*** Begin section ***

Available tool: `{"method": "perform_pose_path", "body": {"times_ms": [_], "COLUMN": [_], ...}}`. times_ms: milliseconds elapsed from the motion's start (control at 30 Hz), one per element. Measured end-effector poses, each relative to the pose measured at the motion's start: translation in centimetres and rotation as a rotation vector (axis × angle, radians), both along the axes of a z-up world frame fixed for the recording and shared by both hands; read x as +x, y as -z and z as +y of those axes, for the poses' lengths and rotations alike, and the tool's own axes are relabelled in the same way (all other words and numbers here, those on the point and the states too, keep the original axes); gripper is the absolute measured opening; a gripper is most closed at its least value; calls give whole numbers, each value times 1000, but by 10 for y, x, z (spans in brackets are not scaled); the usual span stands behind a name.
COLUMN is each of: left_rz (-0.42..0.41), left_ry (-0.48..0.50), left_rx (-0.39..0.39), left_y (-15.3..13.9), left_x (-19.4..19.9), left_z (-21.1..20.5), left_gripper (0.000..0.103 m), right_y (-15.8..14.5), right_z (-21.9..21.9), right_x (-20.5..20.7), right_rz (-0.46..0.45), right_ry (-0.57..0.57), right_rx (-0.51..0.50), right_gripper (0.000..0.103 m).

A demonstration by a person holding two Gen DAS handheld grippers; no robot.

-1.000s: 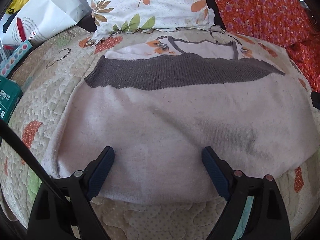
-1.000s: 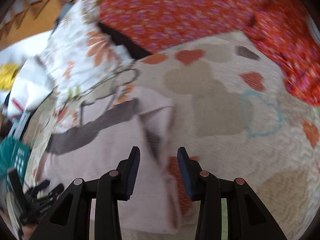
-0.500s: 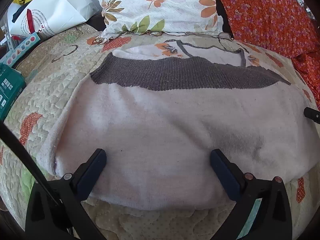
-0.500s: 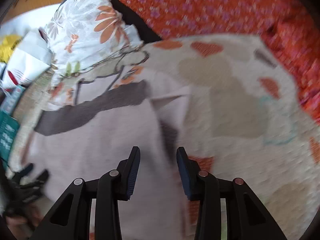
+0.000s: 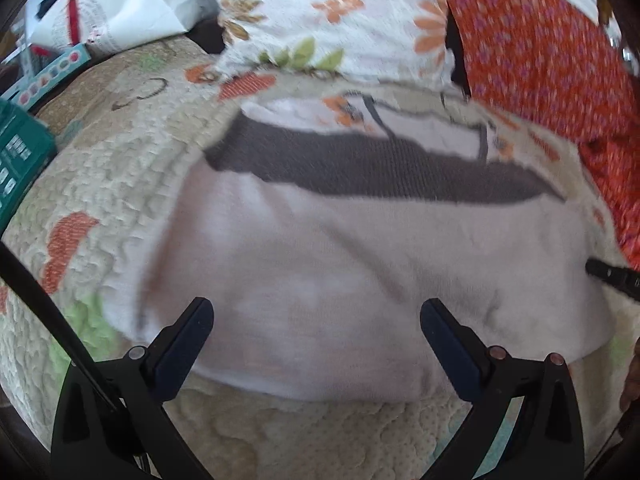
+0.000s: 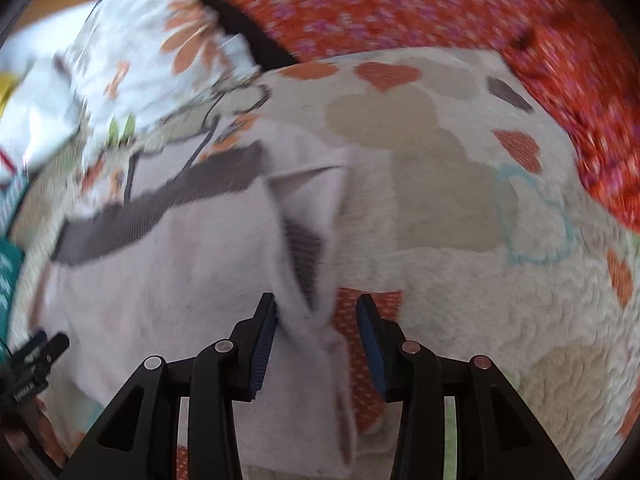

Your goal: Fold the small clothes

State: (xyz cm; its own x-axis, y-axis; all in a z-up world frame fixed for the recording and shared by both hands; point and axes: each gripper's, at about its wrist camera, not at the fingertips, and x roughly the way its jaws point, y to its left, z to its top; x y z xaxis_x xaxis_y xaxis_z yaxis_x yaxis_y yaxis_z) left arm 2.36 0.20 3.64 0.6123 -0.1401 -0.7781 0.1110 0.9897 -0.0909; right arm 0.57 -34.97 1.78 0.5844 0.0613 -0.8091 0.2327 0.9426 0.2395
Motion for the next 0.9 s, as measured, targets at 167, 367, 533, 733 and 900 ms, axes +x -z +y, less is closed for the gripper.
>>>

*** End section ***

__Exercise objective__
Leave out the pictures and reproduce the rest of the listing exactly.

__Output of the task__
Available tool: `{"method": "perform_pose_path", "body": {"times_ms": [_], "COLUMN": [_], ...}}`. times_ms: milliseconds elapsed from the motion's start (control at 30 Hz), one per element. Measured end-effector poses, each relative to the pose measured at the motion's start: translation in centimetres and rotation as a rotation vector (axis × angle, radians), both along the axes of a z-up world frame fixed for the recording and shared by both hands; read x as +x, y as -z and z as +y of those axes, for the poses' lengths and rotations alike, and the tool's own axes are relabelled in the same way (all other words and numbers here, those on the point and the states too, keep the original axes); gripper is the absolute measured opening; a gripper is most closed at its least value; calls give whole numbers, each value times 1000, but by 10 for y, x, z (spans in brackets are not scaled); the usual span stands behind a name.
COLUMN is each of: left_rz (-0.42..0.41), left_ry (-0.48..0.50), left_rx (-0.39..0.39), left_y (-15.3..13.9), left_x (-19.4..19.9), left_z (-21.1..20.5), left_gripper (0.000..0.103 m), right_y (-15.8..14.5), right_z (-21.9..21.9), right_x (-20.5..20.7), right_rz (-0.46..0.45), right_ry (-0.57..0.57), right_rx (-0.51..0.50), right_gripper (0.000..0.103 m).

A demonstration by a person holding two Gen DAS handheld grippers; no robot.

-1.000s: 
-1.000s: 
-0.500s: 
-0.500s: 
+0.000s: 
+0.000s: 

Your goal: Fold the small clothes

State: (xyz cm; its own x-axis, y-axis; all in a z-up world frame fixed for the recording and shared by both hands; point and axes: each gripper's, at about its wrist camera, not at the fingertips, and x roughly the way its jaws point, y to its left, z to its top; x y z xaxis_x xaxis_y xaxis_z yaxis_x yaxis_y yaxis_z) left arm 2.36 0.20 3.64 0.6123 -0.1401 -0.7781 0.1110 0.9897 -0.0909; right arm 0.57 -34.97 1.78 0.5844 0.0613 -0.8091 0.2327 0.9426 0.2395
Motion for the next 0.9 s, as measured, targets at 167, 367, 533, 733 and 900 ms, axes +x -z +y, less is closed for the gripper.
>>>

The answer, as written, is complete.